# What is being asked
Could you write the entries out again, exactly as they are?

# Data section
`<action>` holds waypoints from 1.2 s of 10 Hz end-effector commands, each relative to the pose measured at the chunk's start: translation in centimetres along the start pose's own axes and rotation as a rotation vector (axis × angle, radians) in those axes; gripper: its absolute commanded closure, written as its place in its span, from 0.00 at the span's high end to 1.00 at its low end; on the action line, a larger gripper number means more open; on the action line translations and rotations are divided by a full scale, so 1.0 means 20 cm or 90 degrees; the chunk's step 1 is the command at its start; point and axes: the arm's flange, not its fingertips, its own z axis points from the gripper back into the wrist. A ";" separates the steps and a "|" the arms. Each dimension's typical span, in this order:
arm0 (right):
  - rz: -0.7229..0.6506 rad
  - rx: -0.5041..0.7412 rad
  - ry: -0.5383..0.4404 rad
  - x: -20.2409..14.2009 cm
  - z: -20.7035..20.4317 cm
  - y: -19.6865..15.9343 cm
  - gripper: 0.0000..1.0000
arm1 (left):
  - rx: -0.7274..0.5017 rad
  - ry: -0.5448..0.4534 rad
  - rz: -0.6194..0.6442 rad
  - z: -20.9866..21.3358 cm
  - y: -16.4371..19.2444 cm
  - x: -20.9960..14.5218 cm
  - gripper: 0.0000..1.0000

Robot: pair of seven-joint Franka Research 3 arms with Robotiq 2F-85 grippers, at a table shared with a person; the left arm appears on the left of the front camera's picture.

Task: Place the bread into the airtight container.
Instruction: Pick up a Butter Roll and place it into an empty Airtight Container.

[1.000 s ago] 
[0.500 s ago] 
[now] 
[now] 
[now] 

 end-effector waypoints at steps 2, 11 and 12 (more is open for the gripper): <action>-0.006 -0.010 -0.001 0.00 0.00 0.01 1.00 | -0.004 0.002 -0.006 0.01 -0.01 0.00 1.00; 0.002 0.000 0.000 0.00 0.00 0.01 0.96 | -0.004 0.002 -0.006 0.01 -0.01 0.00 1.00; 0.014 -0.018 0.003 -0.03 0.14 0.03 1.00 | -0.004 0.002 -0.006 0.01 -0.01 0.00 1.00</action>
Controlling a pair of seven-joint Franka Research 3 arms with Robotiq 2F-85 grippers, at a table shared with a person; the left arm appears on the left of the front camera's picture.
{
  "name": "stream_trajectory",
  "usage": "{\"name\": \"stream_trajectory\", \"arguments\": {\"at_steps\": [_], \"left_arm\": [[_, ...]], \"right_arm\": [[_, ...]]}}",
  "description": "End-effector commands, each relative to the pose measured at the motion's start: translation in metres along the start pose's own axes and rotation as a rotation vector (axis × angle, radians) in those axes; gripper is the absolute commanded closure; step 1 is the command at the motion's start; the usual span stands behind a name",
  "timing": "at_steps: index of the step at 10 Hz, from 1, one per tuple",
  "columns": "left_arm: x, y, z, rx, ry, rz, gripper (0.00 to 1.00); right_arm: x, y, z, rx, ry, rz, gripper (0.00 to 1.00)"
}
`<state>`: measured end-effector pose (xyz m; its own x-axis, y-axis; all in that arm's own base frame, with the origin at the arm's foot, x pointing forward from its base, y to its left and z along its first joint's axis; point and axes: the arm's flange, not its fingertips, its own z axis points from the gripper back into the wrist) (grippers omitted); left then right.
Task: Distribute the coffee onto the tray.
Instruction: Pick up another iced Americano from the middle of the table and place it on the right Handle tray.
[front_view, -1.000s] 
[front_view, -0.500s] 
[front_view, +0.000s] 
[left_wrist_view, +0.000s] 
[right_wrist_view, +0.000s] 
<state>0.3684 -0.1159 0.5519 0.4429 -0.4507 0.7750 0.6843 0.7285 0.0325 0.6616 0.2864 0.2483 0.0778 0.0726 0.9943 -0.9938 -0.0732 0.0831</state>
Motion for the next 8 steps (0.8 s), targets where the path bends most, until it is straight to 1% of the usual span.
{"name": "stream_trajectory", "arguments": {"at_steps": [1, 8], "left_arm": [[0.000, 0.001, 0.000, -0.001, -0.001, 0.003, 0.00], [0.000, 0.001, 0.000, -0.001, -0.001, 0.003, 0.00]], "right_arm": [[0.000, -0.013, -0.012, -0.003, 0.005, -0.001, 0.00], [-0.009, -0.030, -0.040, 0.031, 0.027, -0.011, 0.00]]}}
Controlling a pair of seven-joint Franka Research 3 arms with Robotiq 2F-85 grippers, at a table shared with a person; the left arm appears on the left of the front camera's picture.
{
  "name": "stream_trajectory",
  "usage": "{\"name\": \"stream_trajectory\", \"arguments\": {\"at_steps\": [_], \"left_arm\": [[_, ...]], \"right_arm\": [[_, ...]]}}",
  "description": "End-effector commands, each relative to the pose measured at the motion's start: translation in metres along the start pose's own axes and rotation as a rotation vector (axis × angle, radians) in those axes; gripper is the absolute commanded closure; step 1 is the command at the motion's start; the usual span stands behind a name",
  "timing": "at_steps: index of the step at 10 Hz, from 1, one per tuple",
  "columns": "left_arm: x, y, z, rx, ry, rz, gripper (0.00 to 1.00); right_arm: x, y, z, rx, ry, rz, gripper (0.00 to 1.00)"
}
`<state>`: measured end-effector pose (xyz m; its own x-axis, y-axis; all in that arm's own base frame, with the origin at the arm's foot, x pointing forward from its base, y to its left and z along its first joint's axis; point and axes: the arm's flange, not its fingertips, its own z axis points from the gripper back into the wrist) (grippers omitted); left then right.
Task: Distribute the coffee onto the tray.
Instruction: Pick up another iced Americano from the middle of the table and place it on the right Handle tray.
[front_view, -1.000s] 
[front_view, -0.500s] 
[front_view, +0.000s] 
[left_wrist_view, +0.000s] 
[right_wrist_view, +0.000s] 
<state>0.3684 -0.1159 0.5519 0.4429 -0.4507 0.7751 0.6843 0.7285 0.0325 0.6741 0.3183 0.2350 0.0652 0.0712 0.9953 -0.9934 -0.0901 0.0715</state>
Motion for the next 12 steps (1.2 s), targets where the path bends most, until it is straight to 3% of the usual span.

# Answer box
`<action>` holds waypoints from 1.2 s of 10 Hz end-effector commands, each relative to the pose measured at the chunk's start: translation in centimetres along the start pose's own axes and rotation as a rotation vector (axis × angle, radians) in those axes; gripper: its absolute commanded closure, written as its place in its span, from 0.00 at the span's high end to 1.00 at its low end; on the action line, a larger gripper number means more open; on the action line translations and rotations are divided by a full scale, so 1.0 means 20 cm or 90 degrees; the chunk's step 1 is the command at its start; point and axes: the arm's flange, not its fingertips, its own z axis points from the gripper back into the wrist. A ";" separates the steps and a "|" the arms. Each dimension's typical span, in this order:
arm0 (right):
  - rz: -0.7229..0.6506 rad
  - rx: -0.5041..0.7412 rad
  - ry: -0.5383..0.4404 rad
  - x: -20.2409..14.2009 cm
  - z: -20.7035..20.4317 cm
  - y: -19.6865..15.9343 cm
  - gripper: 0.0000..1.0000
arm1 (left):
  - rx: -0.7274..0.5017 rad
  - ry: -0.5448..0.4534 rad
  - rz: -0.6194..0.6442 rad
  - z: -20.9866..21.3358 cm
  - y: -16.4371..19.2444 cm
  - x: -20.9960..14.5218 cm
  - gripper: 0.0000..1.0000

Robot: pair of seven-joint Franka Research 3 arms with Robotiq 2F-85 grippers, at a table shared with a person; the left arm appears on the left of the front camera's picture.

Task: Place the bread into the airtight container.
Instruction: Pick up a Butter Roll and place it into an empty Airtight Container.

[1.000 s ago] 
[0.500 s ago] 
[now] 
[now] 
[now] 

 end-effector waypoints at steps 2, 11 and 12 (more is open for the gripper): <action>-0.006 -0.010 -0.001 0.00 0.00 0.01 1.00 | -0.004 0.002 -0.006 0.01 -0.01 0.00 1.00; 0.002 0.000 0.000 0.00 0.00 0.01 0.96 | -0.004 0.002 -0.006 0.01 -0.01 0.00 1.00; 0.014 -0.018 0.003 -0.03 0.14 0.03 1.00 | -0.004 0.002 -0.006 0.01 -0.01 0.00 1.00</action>
Controlling a pair of seven-joint Franka Research 3 arms with Robotiq 2F-85 grippers, at a table shared with a person; the left arm appears on the left of the front camera's picture.
{
  "name": "stream_trajectory",
  "usage": "{\"name\": \"stream_trajectory\", \"arguments\": {\"at_steps\": [_], \"left_arm\": [[_, ...]], \"right_arm\": [[_, ...]]}}",
  "description": "End-effector commands, each relative to the pose measured at the motion's start: translation in metres along the start pose's own axes and rotation as a rotation vector (axis × angle, radians) in those axes; gripper is the absolute commanded closure; step 1 is the command at the motion's start; the usual span stands behind a name",
  "timing": "at_steps: index of the step at 10 Hz, from 1, one per tuple",
  "columns": "left_arm: x, y, z, rx, ry, rz, gripper (0.00 to 1.00); right_arm: x, y, z, rx, ry, rz, gripper (0.00 to 1.00)"
}
`<state>`: measured end-effector pose (xyz m; its own x-axis, y-axis; all in that arm's own base frame, with the origin at the arm's foot, x pointing forward from its base, y to its left and z along its first joint's axis; point and axes: the arm's flange, not its fingertips, its own z axis points from the gripper back into the wrist) (grippers omitted); left then right.
Task: Distribute the coffee onto the tray.
Instruction: Pick up another iced Americano from the middle of the table and place it on the right Handle tray.
[front_view, -1.000s] 
[front_view, -0.500s] 
[front_view, +0.000s] 
[left_wrist_view, +0.000s] 
[right_wrist_view, +0.000s] 
<state>0.3684 -0.1159 0.5519 0.4429 -0.4507 0.7750 0.6843 0.7285 0.0325 0.6616 0.2864 0.2483 0.0778 0.0726 0.9943 -0.9938 -0.0732 0.0831</state>
Motion for the next 8 steps (0.8 s), targets where the path bends most, until it is straight to 1% of the usual span.
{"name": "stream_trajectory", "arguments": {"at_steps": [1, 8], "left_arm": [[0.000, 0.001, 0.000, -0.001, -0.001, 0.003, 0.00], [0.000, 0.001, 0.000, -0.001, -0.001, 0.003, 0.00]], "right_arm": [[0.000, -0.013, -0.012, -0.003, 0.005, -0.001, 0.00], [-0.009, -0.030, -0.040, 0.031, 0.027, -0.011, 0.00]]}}
Controlling a pair of seven-joint Franka Research 3 arms with Robotiq 2F-85 grippers, at a table shared with a person; the left arm appears on the left of the front camera's picture.
{
  "name": "stream_trajectory",
  "usage": "{\"name\": \"stream_trajectory\", \"arguments\": {\"at_steps\": [_], \"left_arm\": [[_, ...]], \"right_arm\": [[_, ...]]}}",
  "description": "End-effector commands, each relative to the pose measured at the motion's start: translation in metres along the start pose's own axes and rotation as a rotation vector (axis × angle, radians) in those axes; gripper is the absolute commanded closure; step 1 is the command at the motion's start; the usual span stands behind a name",
  "timing": "at_steps: index of the step at 10 Hz, from 1, one per tuple",
  "columns": "left_arm: x, y, z, rx, ry, rz, gripper (0.00 to 1.00); right_arm: x, y, z, rx, ry, rz, gripper (0.00 to 1.00)"
}
`<state>`: measured end-effector pose (xyz m; its own x-axis, y-axis; all in that arm's own base frame, with the origin at the arm's foot, x pointing forward from its base, y to its left and z along its first joint's axis; point and axes: the arm's flange, not its fingertips, its own z axis points from the gripper back into the wrist) (grippers omitted); left then right.
Task: Distribute the coffee onto the tray.
Instruction: Pick up another iced Americano from the middle of the table and place it on the right Handle tray.
[front_view, -1.000s] 
[front_view, -0.500s] 
[front_view, +0.000s] 
[left_wrist_view, +0.000s] 
[right_wrist_view, +0.000s] 
<state>0.3684 -0.1159 0.5519 0.4429 -0.4507 0.7751 0.6843 0.7285 0.0325 0.6741 0.3183 0.2350 0.0652 0.0712 0.9953 -0.9934 -0.0901 0.0715</state>
Motion for the next 12 steps (1.2 s), targets where the path bends most, until it is straight to 3% of the usual span.

This completes the output.